You have a right to attend most court proceedings in Indiana state courts. However, your right of access is not absolute, and a court can restrict your access under certain circumstances. If you are interested in attending a court proceeding, visit the Indiana judiciary's website to find the locations, phone numbers, and websites for the state's Trial Courts, Courts of Appeal, and Supreme Court. Additionally, the Indiana judiciary also has a terrific guide for the media on how best to use the court system.
In Indiana, you have both a First Amendment, Richmond Newspapers, Inc. v. Virginia, 448 U.S. 555, 580 (1980), and statutory, Ind. Code. Ann. 5-14-2, right to attend all stages of criminal trials. This includes the preliminary hearing and the jury selection process.
You may be denied access to the courtroom only if there would otherwise be serious and imminent danger to the defendant's rights. For example, the court may exclude you if the media's presence will deprive the defendant of her right to a fair trial because media coverage will influence the jury. If the trial court closes the proceeding, the closure must be no broader than necessary to protect the interest of the party asserting the need for closure. The court must consider reasonable alternatives to closing the proceeding, there must be a substantial probability that the exclusion will be effective in protecting against the perceived harm, and it must make findings adequate to support the closure. See generally Press-Enterprise Co. v. Superior Ct., 478 U.S. 1 (1986).
Grand Jury Proceedings
You will not be able to attend grand jury proceedings. These are proceedings in which the prosecutor presents evidence before a group of jurors who will determine if there is a sufficient basis to bring criminal charges against a person. Grand jury proceedings are held in secret and are not considered to be a part of the criminal trial process. Ind. Code. Ann. 35-34-2-4.

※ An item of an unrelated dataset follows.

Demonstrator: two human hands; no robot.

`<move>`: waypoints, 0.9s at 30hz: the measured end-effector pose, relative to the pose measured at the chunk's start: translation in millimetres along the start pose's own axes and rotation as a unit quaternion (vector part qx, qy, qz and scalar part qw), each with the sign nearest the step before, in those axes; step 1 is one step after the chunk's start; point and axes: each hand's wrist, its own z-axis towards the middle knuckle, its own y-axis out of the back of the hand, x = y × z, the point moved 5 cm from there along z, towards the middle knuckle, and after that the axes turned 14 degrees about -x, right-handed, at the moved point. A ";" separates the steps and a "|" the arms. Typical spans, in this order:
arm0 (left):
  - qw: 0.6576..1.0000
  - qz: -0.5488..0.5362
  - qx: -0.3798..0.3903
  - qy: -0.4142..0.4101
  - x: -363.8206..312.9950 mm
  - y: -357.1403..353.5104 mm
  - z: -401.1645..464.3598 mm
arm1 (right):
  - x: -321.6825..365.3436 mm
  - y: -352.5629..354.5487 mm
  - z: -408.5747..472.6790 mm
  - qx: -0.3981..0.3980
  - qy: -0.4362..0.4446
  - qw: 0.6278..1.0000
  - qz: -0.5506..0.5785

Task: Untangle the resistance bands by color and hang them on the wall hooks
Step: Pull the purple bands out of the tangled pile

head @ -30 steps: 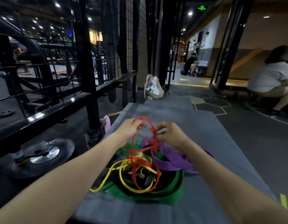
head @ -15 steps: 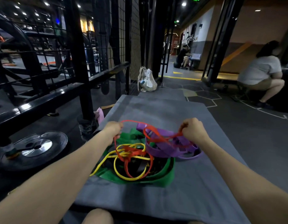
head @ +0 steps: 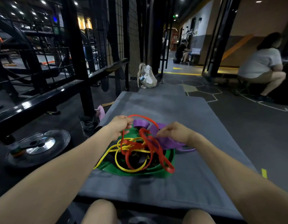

Other Proceedings and Conferences
You will not be able to access a few other hearings that have traditionally been closed to the public. These include “side-bar” or “in-chambers” conferences between the lawyers and the judge, and plea-bargaining sessions between the prosecutor and the defendant.
Juvenile Court Proceedings
You may attend juvenile court proceedings where the juvenile is accused of murder or another felony. Ind. Code Ann. § 31-32-6-3. However, you do not have a right to attend all juvenile court proceedings as the presiding judge has the discretion to close the proceedings to the general public. Ind. Code Ann. § 31-32-6-2.
You may be also be excluded from attending the testimony of a child witness or victim if the court finds that the allegation or defense involves matters of a sexual nature and that closing the proceeding protects the child's. In making its findings, the court should take into account the nature of the allegation or defense, the age of the child, the psychological maturity of the child, and the child's desire to testify in a closed proceeding. Ind. Code Ann. §§ 31-32-6-4, 31-32-6-5.
In general, you should be able to attend civil proceedings, which are presumptively open to the public, in Indiana state courts. A civil proceeding may only be closed when the denial of access “is essential to preserve higher values and is narrowly tailored to serve that interest.” See Grove Fresh Distributors, Inc. v. Everfresh Juice Co., 24 F.3d 893, 897 (1994) (internal citation omitted).